● The input:
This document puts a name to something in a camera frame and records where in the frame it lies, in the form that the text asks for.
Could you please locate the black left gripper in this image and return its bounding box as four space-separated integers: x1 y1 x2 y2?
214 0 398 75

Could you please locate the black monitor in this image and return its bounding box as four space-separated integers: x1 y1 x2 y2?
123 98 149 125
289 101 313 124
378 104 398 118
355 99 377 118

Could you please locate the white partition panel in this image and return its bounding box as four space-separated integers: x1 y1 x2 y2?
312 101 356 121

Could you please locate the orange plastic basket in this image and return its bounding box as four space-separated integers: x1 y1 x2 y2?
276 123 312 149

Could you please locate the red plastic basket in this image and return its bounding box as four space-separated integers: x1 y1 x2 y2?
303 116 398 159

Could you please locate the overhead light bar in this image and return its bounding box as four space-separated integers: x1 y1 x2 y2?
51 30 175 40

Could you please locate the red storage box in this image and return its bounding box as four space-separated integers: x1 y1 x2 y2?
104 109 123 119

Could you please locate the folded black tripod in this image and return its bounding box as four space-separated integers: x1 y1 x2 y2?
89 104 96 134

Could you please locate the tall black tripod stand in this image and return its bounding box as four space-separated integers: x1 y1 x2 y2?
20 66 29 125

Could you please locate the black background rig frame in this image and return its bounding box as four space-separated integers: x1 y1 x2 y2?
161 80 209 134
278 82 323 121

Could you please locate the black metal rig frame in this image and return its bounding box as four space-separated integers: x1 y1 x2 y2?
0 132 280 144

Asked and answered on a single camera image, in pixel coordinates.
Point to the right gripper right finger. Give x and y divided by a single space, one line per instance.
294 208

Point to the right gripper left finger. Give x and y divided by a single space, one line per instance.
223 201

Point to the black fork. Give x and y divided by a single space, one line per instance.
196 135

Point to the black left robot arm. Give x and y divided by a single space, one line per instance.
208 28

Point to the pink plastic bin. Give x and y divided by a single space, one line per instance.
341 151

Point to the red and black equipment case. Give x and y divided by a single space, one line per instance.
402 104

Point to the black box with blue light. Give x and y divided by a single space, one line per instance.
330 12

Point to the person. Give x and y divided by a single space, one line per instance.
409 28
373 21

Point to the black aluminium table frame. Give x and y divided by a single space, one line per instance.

● What the task requires: The lines from the one containing "Point to the black box" through the last line of the material above are to be copied exactly, both ends included.

● Your response:
Point to the black box with blue light. Give x and y divided by a single space, one line per instance.
330 12

Point to the person. Give x and y divided by a single space, one line per instance.
409 28
373 21

Point to the black aluminium table frame. Give x and y divided by a single space, one line per instance.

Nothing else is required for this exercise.